[Problem description] Go from the first line below to the one with "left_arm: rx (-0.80" and print each line exactly.

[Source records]
______
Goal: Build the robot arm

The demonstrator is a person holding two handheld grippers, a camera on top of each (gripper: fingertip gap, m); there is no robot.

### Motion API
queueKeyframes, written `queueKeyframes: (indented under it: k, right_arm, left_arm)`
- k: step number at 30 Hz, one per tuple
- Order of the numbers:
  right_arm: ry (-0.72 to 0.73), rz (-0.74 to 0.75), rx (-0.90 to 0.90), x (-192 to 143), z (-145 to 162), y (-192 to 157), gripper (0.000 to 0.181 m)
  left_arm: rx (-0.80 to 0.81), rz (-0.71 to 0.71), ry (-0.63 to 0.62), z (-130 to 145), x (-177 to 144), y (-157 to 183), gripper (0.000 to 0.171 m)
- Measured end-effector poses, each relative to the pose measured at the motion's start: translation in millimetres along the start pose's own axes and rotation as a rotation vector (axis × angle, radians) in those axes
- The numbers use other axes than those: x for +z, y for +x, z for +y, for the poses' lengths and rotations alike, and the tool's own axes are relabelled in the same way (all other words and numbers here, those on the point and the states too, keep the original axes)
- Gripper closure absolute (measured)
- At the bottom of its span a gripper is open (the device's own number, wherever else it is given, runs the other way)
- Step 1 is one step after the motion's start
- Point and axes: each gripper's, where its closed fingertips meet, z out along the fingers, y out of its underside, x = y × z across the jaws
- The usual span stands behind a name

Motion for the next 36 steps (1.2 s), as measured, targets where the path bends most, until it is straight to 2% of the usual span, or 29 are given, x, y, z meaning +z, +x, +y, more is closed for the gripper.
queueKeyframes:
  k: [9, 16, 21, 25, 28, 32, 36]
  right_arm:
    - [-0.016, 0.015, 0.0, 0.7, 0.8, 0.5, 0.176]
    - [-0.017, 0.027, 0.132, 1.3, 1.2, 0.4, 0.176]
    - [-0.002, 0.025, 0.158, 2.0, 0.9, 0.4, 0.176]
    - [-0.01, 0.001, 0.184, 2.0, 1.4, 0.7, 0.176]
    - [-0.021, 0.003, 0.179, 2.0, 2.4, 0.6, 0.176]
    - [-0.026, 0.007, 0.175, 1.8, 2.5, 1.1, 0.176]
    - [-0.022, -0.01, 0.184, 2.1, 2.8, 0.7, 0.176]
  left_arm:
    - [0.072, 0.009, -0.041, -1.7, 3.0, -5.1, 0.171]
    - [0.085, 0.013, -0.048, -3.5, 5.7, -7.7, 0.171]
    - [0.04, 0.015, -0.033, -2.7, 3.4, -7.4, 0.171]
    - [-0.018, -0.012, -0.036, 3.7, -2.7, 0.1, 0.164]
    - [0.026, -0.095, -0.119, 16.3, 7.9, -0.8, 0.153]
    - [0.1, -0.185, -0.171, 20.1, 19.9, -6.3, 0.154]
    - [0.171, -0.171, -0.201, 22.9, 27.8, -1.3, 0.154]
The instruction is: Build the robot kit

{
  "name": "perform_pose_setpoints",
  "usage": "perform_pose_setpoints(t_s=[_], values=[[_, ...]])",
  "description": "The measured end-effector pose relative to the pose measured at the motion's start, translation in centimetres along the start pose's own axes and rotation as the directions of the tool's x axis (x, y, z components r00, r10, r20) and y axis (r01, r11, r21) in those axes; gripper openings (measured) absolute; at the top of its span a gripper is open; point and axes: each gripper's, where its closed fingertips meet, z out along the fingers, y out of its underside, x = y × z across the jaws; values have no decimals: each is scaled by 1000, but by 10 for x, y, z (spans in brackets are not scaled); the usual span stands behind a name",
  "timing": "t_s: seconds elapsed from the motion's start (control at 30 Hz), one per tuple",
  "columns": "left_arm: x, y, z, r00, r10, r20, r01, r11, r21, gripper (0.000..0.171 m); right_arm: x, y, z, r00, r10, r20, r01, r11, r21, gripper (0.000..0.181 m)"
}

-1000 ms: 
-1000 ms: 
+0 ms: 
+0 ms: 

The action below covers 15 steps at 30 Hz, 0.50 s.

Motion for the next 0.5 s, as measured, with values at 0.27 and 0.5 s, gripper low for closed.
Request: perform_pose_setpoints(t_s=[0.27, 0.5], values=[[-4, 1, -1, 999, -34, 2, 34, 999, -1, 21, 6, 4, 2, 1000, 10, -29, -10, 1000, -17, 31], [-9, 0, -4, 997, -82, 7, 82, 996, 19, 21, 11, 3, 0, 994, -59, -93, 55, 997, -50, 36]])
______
[Solved problem]
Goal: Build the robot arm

The demonstrator is a person holding two handheld grippers, a camera on top of each (gripper: fingertip gap, m); there is no robot.

### Motion API
queueKeyframes, written `queueKeyframes: (indented under it: k, right_arm, left_arm)`
- k: step number at 30 Hz, one per tuple
- Order of the numbers:
  right_arm: ry (-0.72 to 0.73), rz (-0.74 to 0.75), rx (-0.90 to 0.90), x (-192 to 143), z (-145 to 162), y (-192 to 157), gripper (0.000 to 0.181 m)
  left_arm: rx (-0.80 to 0.81), rz (-0.71 to 0.71), ry (-0.63 to 0.62), z (-130 to 145), x (-177 to 144), y (-157 to 183), gripper (0.000 to 0.171 m)

Now the answer is complete.